Steve Bannon hasn't worked in the White House for years, but he played a pivotal, and previously unreported, role in the explosive meeting between President Donald Trump and Ukrainian President Volodymyr Zelenskyy earlier this year that changed the course of U.S. policy toward Ukraine.

The story is first reported in an excerpt in The Atlantic magazine from ABC News Chief Washington Correspondent Jonathan Karl's upcoming book, "Retribution: Donald Trump and the Campaign that Changed America."

"Retribution," a new book by Jonathan Karl.
Penguin Random House

Karl reports on a meeting of Trump's national security team shortly before Zelenskyy's visit to Washington in February where Trump stopped the meeting and asked then-national security adviser Michael Waltz to "get Steve Bannon" on the phone.

"Hey, Steve, I’ve got the boys here," Trump said. "I’m going to put you on speaker." 

Trump, keeping Bannon on speakerphone for half an hour, had the MAGA firebrand make his case to the national security team against the deal, and Zelenskyy, who he referred to as "that punk."

 "I f------ hate it," Bannon said, arguing that the deal "ties us to Ukraine."

"If that punk comes here, he’s going to want a security guarantee,” Bannon said of Zelenskyy to Trump and his top advisers.

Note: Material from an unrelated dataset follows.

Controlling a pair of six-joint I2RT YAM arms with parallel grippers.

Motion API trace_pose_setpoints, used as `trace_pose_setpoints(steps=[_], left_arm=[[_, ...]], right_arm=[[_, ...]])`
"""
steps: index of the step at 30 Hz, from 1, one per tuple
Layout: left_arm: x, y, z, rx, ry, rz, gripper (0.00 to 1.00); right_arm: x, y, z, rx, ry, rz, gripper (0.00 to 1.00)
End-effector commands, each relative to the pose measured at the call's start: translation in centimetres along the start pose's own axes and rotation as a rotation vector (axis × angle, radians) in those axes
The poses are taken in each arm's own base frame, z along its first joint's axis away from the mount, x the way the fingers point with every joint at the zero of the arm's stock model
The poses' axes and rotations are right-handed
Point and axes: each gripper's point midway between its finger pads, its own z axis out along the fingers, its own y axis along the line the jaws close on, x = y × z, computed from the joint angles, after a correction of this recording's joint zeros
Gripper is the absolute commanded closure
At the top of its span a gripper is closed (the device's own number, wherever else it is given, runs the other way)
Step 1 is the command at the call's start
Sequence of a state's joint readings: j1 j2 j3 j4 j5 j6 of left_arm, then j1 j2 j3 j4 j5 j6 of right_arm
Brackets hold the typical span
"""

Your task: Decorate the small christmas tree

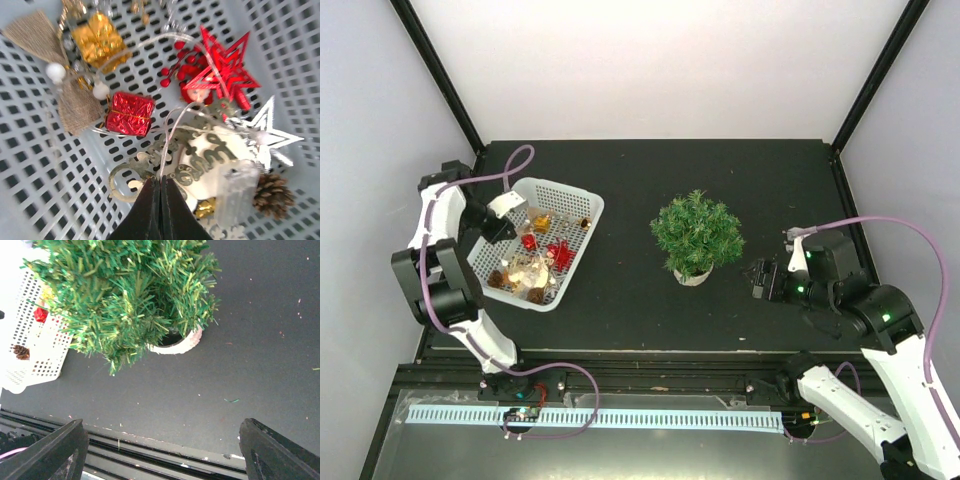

He told the group they "can’t trust Zelenskyy" or "any of the Europeans."

President Donald Trump and Ukraine's President Volodymyr Zelensky meet in the Oval Office of the White House in Washington, February 28, 2025.
Saul Loeb/AFP via Getty Images

The previously unreported conversation set the tone for Trump’s combative meeting in the Oval Office with Zelenskyy, which devolved into a tense shouting match in front of reporters and television cameras.

"You’re not acting at all thankful," Trump said to the Ukrainian leader. "You’re gambling with World War III."

Zelenskyy left the meeting early that afternoon, and the relationship between the United States and Ukraine was at an all-time low since the start of the conflict with Russia.

While their relationship recovered -- Zelenskyy visited the White House this past week seeking more American military assistance -- the moment underscored the volatile dynamic between the two leaders, and the abiding influence of Bannon over Trump’s thinking.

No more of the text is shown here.